Peter Murray (1:03:16), of McGregor, Texas, won Saturday’s sprint event. Andrea Fisher (1:10:14), of Austin, Texas, won the female division. Sunday’s winners and their times follow: quarter – female winner, Haley Koop (2:23:17), male winner, Mark Saroni (2:02:52); half – female winner, Rebecca Marrou (4:54:31), male winner, Todd Gerlach (4:45:09). Results for Saturday and Sunday are available.

Kerrville Tri – the most scenic triathlon in Texas

“The Kerrville Triathlon was such a great and memorable experience for my first successful 70.3,” said Ron Ledesma. “The High Five Events’ staff and volunteers were a huge part of making it so memorable for both triathletes and spectators. The race was very well organized from the expo to the festival area, including availability of support, aid, and facilities.’

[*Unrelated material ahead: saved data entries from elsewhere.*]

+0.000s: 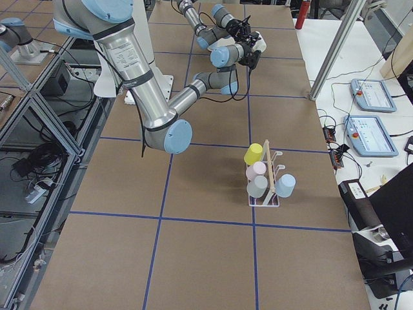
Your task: Transfer IKEA cup to right arm and place on rack
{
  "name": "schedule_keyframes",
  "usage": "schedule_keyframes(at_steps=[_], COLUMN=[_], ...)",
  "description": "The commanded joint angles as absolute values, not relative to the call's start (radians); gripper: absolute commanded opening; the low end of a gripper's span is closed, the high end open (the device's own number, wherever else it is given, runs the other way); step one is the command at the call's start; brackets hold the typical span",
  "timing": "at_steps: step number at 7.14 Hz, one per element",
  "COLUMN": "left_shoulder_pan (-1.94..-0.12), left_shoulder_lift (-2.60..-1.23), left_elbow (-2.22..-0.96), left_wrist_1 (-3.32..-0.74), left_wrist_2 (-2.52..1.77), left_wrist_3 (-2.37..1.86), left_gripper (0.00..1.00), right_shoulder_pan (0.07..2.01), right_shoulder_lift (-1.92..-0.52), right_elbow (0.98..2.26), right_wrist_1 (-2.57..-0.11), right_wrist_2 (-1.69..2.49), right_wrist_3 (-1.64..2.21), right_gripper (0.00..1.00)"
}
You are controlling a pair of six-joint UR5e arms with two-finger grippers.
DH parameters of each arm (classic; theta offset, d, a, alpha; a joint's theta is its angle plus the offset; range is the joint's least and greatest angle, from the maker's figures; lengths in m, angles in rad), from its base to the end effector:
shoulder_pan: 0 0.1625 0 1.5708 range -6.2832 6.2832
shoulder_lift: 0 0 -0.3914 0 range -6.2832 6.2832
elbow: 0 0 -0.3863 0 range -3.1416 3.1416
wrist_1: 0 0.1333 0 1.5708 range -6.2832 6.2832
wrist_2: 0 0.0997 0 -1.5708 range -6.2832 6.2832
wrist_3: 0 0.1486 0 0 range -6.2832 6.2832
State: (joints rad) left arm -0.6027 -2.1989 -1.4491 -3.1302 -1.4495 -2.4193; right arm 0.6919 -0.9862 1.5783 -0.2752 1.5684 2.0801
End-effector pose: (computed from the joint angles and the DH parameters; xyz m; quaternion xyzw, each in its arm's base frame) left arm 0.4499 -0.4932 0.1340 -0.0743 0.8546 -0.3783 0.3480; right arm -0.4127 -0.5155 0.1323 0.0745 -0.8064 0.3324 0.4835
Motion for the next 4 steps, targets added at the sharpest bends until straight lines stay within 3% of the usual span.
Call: schedule_keyframes(at_steps=[1, 4], left_shoulder_pan=[-0.597, -0.571], left_shoulder_lift=[-2.201, -2.203], left_elbow=[-1.454, -1.454], left_wrist_1=[-3.131, -3.132], left_wrist_2=[-1.45, -1.447], left_wrist_3=[-2.419, -2.421], left_gripper=[0.0, 0.0], right_shoulder_pan=[0.692, 0.692], right_shoulder_lift=[-0.985, -0.982], right_elbow=[1.568, 1.568], right_wrist_1=[-0.273, -0.273], right_wrist_2=[1.559, 1.552], right_wrist_3=[2.08, 2.08], right_gripper=[1.0, 1.0])
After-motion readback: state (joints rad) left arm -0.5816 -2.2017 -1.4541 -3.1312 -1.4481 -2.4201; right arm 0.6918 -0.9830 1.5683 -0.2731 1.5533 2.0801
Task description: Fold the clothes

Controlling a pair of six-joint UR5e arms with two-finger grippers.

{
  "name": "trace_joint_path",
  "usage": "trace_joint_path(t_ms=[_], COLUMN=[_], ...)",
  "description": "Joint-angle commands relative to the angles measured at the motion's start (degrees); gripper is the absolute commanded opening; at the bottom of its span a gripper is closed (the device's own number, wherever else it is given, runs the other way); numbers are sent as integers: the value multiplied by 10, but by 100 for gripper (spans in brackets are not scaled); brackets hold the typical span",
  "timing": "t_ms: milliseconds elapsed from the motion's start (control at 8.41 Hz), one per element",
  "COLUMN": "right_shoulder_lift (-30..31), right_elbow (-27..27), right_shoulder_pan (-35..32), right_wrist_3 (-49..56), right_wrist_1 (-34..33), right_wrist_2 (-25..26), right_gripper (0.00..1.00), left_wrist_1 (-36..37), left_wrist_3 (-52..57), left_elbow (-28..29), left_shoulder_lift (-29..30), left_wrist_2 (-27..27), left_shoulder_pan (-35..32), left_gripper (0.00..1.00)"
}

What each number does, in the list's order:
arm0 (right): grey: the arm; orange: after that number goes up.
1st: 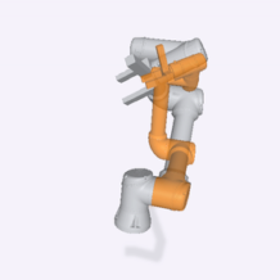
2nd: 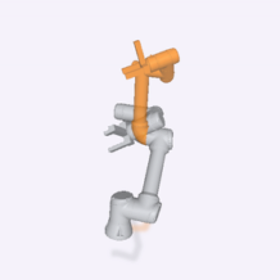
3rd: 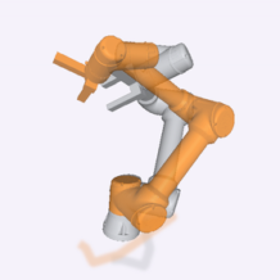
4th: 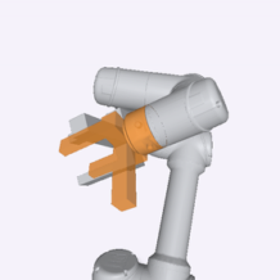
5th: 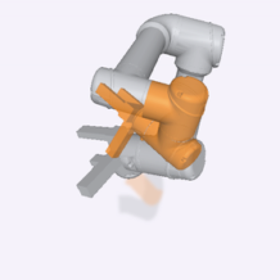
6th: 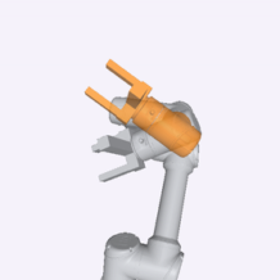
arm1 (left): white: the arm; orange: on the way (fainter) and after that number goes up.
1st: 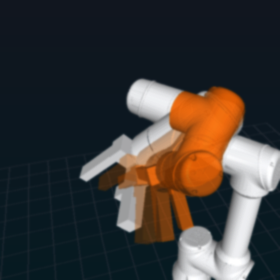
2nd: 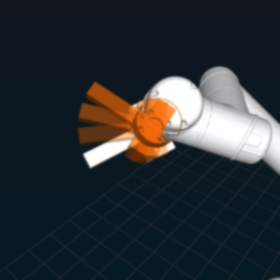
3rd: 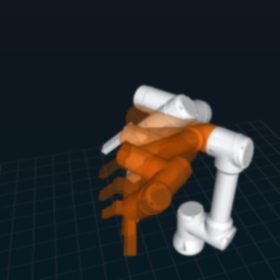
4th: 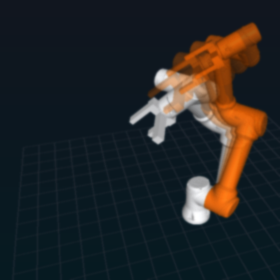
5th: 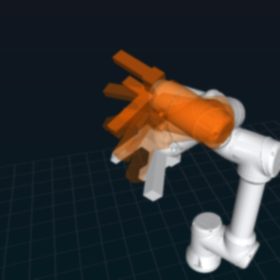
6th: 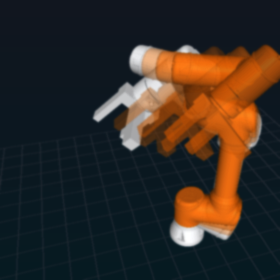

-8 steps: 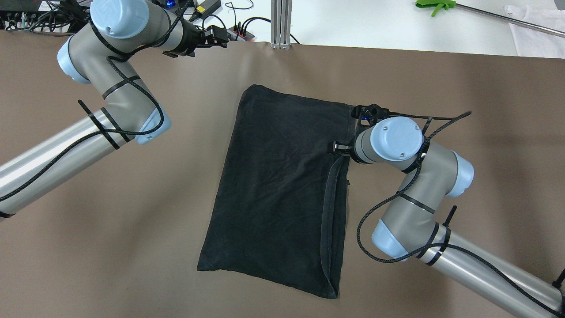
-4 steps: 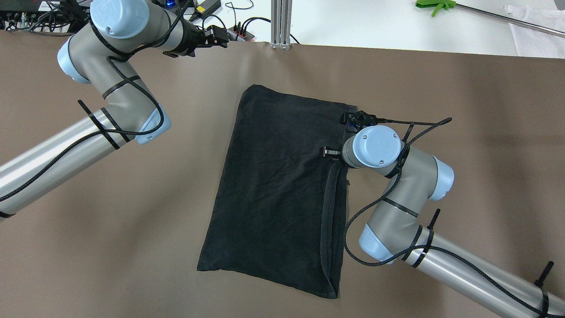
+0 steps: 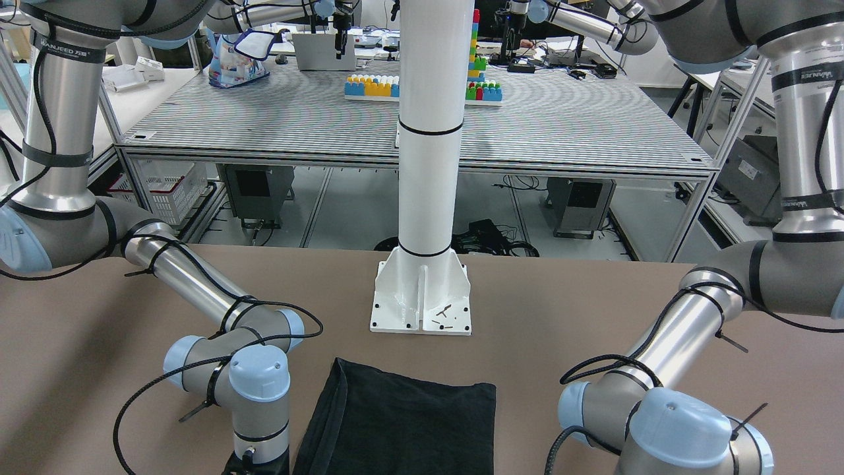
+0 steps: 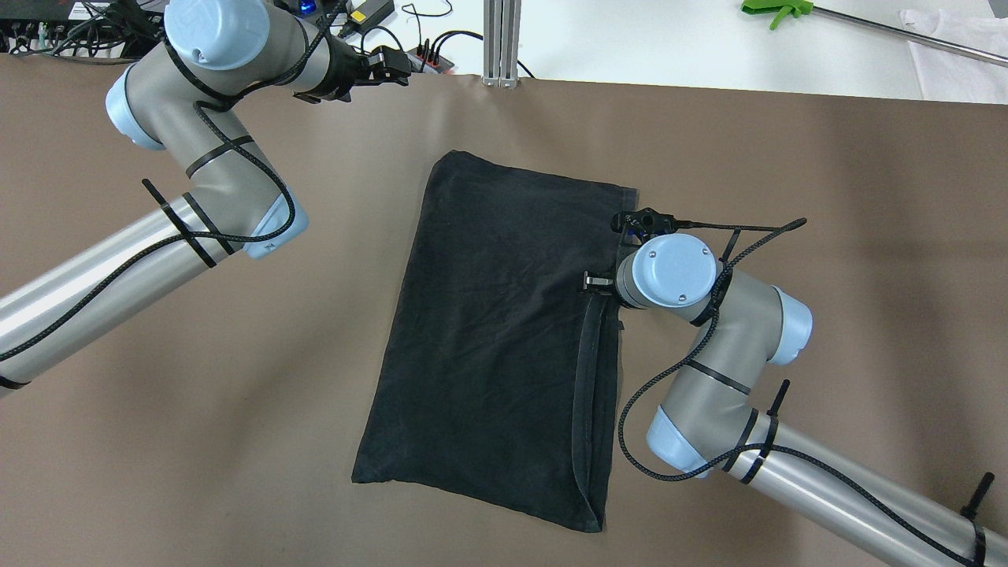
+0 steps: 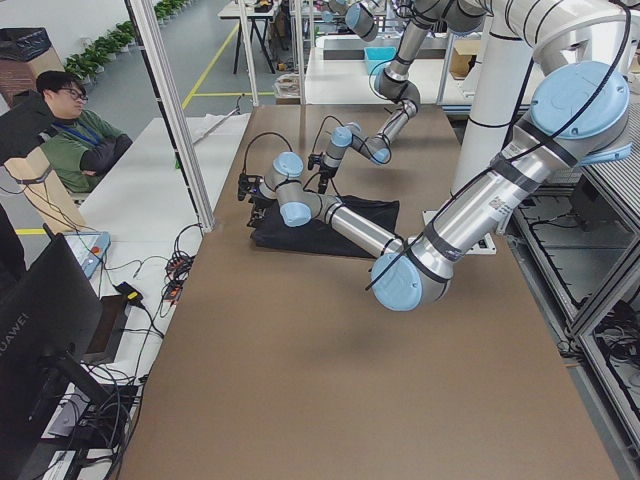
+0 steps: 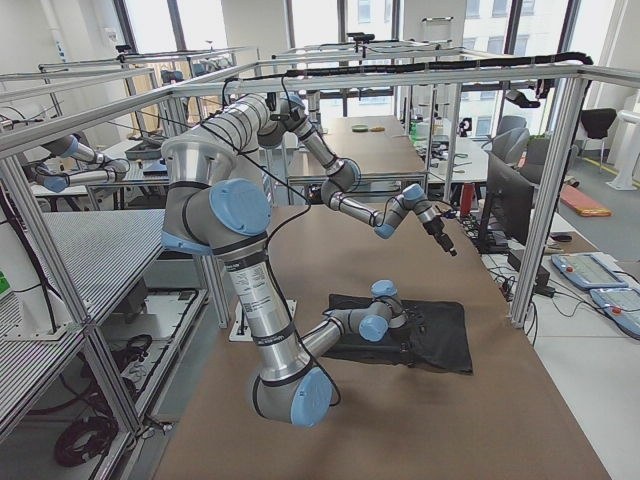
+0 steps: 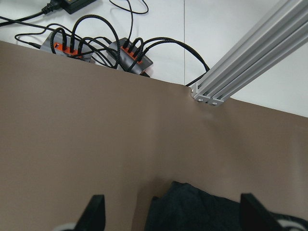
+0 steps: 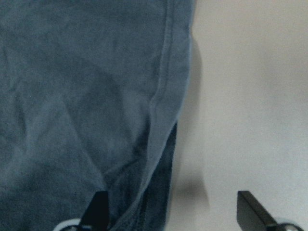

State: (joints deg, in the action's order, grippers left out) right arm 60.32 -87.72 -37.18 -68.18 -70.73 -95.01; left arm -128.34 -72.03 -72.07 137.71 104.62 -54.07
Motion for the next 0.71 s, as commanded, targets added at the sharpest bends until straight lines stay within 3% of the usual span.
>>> trace_joint_path(t_ms=[0, 357, 594], right_shoulder_lift=[96, 118, 87], right_elbow=[-94, -174, -178], right_shoulder_pan=[0, 1, 3], right_wrist_3=[3, 7, -4], right_wrist_1=[-17, -66, -68], right_wrist_2=[-5, -26, -29], right_gripper=[94, 94, 94], left_wrist_1=[0, 0, 0], left_wrist_3=[-1, -1, -1], left_elbow=[0, 0, 0], left_shoulder_lift=[5, 5, 5], left_wrist_2=[-5, -4, -4], left_shoulder_pan=[6, 6, 6], left_gripper=[100, 100, 100])
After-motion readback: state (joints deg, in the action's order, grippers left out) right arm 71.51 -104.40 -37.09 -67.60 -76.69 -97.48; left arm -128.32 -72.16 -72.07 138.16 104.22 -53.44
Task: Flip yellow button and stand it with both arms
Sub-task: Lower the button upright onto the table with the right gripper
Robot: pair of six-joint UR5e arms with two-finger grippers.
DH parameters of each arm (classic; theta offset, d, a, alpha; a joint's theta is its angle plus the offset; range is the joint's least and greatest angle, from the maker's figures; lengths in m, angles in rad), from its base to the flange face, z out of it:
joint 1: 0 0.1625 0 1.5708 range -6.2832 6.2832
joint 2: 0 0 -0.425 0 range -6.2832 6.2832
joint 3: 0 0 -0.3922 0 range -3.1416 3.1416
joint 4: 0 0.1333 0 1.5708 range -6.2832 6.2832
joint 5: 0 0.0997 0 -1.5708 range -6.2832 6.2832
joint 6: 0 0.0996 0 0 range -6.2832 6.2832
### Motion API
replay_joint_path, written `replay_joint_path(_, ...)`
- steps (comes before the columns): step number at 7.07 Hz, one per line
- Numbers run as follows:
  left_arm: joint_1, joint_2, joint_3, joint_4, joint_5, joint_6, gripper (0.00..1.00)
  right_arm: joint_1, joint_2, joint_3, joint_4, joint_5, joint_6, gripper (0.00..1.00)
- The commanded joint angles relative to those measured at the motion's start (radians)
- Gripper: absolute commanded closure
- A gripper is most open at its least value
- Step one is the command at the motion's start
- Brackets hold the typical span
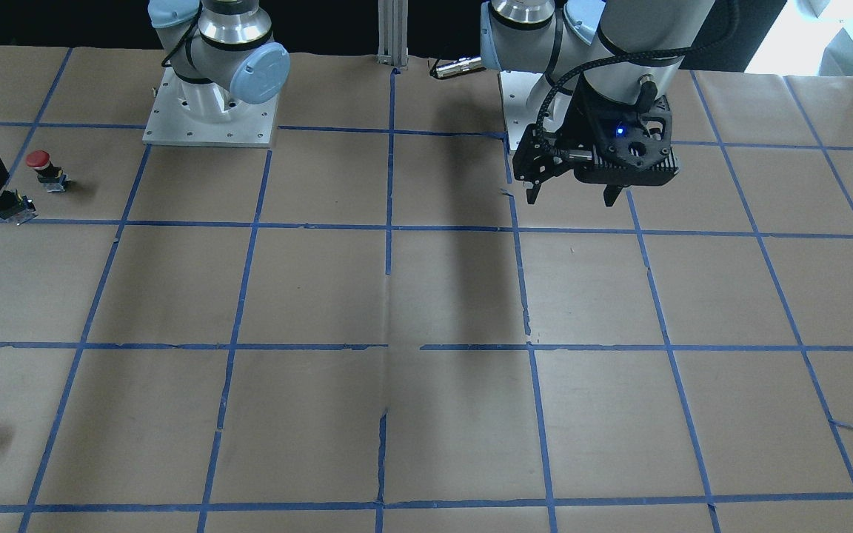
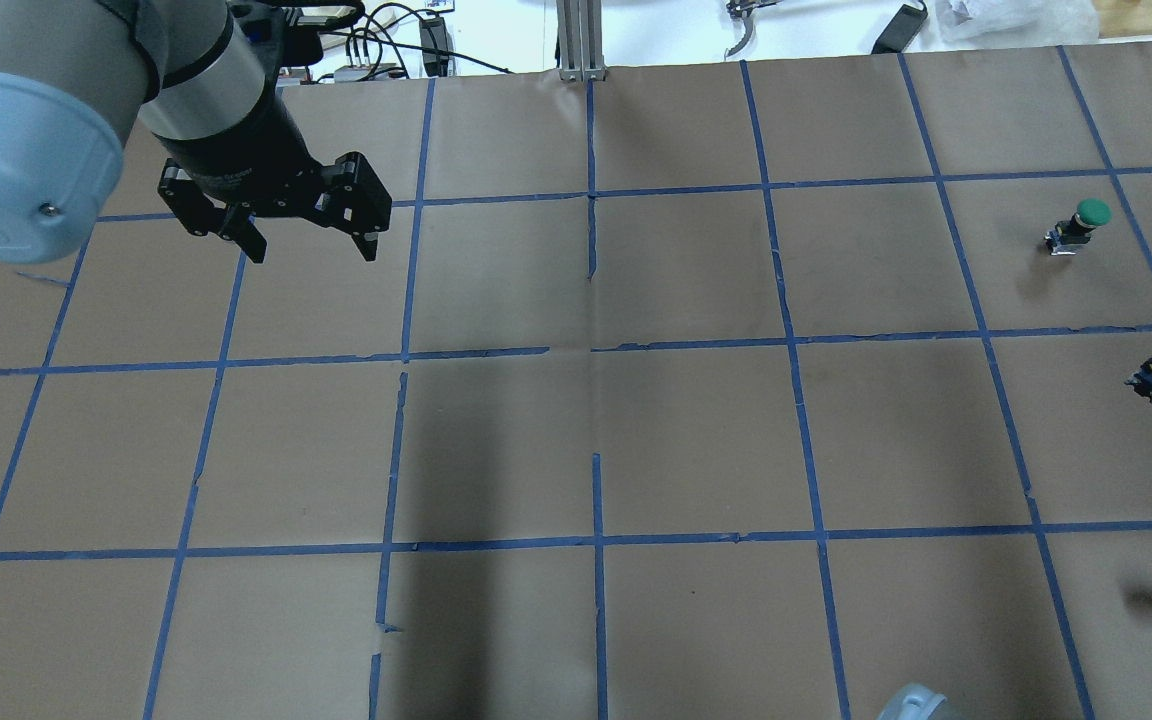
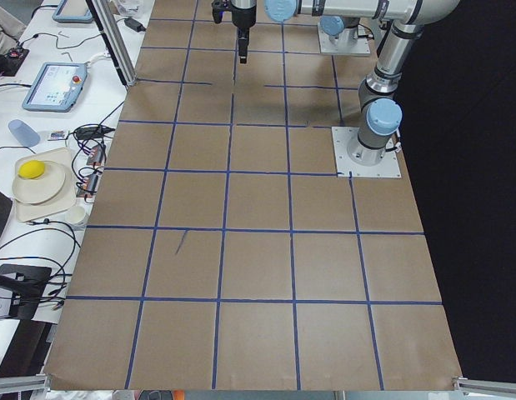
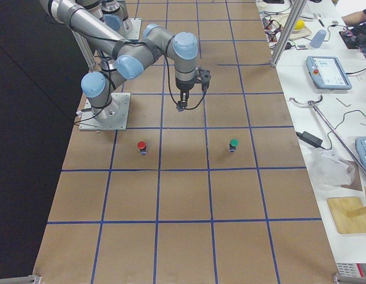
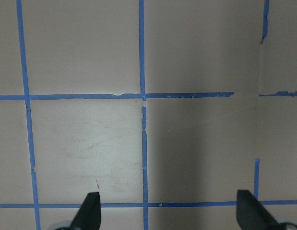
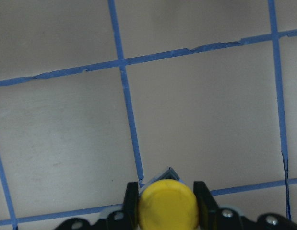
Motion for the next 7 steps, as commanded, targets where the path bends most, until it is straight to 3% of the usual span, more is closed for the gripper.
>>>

Athletes received custom-designed shirts and water bottles, ROKA swim caps, beer, belt buckle finisher’s medal, a post-race meal including fajitas tacos from H-E-B, fruit, snacks, and an opportunity to float in the Guadalupe River. Professional timing and photography, a great volunteer crew, hundreds of supportive spectators, and an electric finish line festival demonstrated why the Kerrville Triathlon is one of the best triathlons in Texas. Photos can be found on the Kerrville Triathlon Facebook, Twitter, and Instagram feeds in addition to the website.

The Kerrville Triathlon would like to thank sponsors H-E-B, ROKA, Clif Bar, City Limit Cycles, the City of Kerrville, Kerrville Fire Department, Kerrville Police Department, Kerr County Sheriff’s Department, Kerrville Convention and Visitors Bureau, Peterson Health, Jack and Adam’s Fredericksburg, Ben Phillips, Real Estate Advisor for Engel and Volkers Austin, SPIbelt, Peak Fitness, MO-RANCH, Hill Country Bicycle Works, Grape Juice, RunLab Austin, and Gatorade.